Tingkat melek huruf di Tunisia hampir 100%. Sungguh menakjubkan - tidak ada negara di kawasan ini atau bahkan di Asia yang dapat menandingi Tunisia dalam hal pendidikan.
(Literacy in Tunisia is almost 100%. It's amazing - no country in the region or even in Asia can match Tunisia in education.)
Kutipan Mo Ibrahim ini menyoroti pencapaian luar biasa di bidang pendidikan dan literasi yang sering diabaikan dalam diskusi global. Angka melek huruf Tunisia yang hampir sempurna merupakan bukti dedikasi negara tersebut terhadap pendidikan di tengah berbagai tantangan regional. Hal ini menantang stereotip dan asumsi umum tentang kesenjangan pendidikan, terutama jika dibandingkan dengan negara-negara tetangga dan bahkan banyak negara di Asia.

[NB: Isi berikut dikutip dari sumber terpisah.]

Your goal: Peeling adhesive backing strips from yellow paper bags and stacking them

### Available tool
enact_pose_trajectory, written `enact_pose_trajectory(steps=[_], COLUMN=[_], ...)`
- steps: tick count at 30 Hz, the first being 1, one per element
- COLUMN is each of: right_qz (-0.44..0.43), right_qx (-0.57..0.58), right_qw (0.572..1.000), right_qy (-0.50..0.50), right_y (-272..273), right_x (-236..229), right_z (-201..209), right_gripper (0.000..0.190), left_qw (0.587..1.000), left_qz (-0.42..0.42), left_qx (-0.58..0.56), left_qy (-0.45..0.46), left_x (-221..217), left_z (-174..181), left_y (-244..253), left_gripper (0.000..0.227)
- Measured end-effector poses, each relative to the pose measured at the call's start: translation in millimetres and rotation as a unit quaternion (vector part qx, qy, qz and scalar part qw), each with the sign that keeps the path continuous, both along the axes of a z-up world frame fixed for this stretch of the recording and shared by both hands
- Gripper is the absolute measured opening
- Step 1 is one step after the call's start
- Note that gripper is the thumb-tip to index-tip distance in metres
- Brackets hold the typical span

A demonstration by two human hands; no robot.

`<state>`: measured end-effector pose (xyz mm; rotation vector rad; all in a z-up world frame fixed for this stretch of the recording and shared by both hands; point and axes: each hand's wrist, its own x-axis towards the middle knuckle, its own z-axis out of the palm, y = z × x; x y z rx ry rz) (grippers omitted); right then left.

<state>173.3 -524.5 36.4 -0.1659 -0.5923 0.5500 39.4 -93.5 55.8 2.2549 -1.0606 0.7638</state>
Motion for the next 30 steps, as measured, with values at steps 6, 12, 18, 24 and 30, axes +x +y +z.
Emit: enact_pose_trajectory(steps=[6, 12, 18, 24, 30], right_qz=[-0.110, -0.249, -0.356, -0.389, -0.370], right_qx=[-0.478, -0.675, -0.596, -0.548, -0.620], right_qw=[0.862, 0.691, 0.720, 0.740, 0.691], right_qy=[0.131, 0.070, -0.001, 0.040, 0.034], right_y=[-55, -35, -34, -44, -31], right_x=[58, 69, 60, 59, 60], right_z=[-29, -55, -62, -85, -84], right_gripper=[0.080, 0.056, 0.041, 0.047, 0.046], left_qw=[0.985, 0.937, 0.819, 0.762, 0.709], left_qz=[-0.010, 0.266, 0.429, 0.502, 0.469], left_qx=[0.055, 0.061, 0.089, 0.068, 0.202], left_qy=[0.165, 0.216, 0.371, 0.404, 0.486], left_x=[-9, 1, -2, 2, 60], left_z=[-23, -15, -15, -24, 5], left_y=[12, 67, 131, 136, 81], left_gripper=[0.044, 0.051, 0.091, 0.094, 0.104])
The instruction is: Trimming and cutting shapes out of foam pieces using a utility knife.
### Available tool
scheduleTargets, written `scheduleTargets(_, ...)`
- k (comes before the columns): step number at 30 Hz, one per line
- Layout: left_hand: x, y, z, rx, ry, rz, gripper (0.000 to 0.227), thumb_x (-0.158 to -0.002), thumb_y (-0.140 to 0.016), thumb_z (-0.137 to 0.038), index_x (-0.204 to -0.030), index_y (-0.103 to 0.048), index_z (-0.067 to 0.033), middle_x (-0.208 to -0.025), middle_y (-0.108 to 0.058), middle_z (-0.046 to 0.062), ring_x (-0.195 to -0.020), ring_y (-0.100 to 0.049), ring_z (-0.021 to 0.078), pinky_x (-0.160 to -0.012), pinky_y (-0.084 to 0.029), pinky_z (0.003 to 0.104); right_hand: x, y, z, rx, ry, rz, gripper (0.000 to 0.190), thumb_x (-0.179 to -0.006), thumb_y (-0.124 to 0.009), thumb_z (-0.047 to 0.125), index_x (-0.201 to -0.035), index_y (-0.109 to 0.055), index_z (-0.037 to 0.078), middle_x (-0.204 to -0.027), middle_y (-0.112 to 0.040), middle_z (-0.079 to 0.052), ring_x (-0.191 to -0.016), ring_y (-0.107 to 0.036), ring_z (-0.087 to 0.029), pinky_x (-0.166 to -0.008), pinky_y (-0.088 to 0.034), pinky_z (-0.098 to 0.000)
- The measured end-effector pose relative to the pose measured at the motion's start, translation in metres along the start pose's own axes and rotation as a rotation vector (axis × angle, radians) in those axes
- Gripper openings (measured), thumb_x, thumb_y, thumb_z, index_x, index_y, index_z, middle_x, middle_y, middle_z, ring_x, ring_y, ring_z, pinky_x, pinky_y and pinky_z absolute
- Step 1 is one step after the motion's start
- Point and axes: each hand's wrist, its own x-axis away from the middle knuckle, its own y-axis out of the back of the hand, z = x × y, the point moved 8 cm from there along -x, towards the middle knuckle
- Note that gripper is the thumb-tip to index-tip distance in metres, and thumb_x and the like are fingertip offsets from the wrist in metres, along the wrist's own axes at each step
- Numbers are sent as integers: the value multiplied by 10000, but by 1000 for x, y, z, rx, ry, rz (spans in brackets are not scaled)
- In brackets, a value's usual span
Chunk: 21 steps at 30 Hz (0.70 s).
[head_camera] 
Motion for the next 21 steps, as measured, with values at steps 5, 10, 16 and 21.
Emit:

Pencapaian ini tidak hanya menunjukkan komitmen Tunisia terhadap pembangunan manusia namun juga menggarisbawahi pentingnya memprioritaskan pendidikan sebagai pilar fundamental bagi kemajuan nasional. Hal ini membangkitkan refleksi tentang bagaimana literasi dapat memberdayakan individu, mendorong pertumbuhan ekonomi, dan berkontribusi terhadap stabilitas sosial. Kutipan tersebut juga mendorong kita untuk mempertimbangkan kebijakan dan nilai-nilai sosial yang mendukung kemajuan tersebut, dengan menekankan bahwa dengan fokus dan sumber daya yang tepat, kemajuan luar biasa dapat dicapai dalam bidang pendidikan. Selain itu, hal ini juga menjadi inspirasi dan tolok ukur bagi negara-negara lain dalam berupaya meningkatkan sistem pendidikannya. Keberhasilan Tunisia merupakan pengingat yang menggembirakan bahwa investasi dalam bidang literasi dan pendidikan dapat menghasilkan manfaat besar yang tidak hanya dirasakan di ruang kelas, namun juga berdampak positif bagi seluruh masyarakat.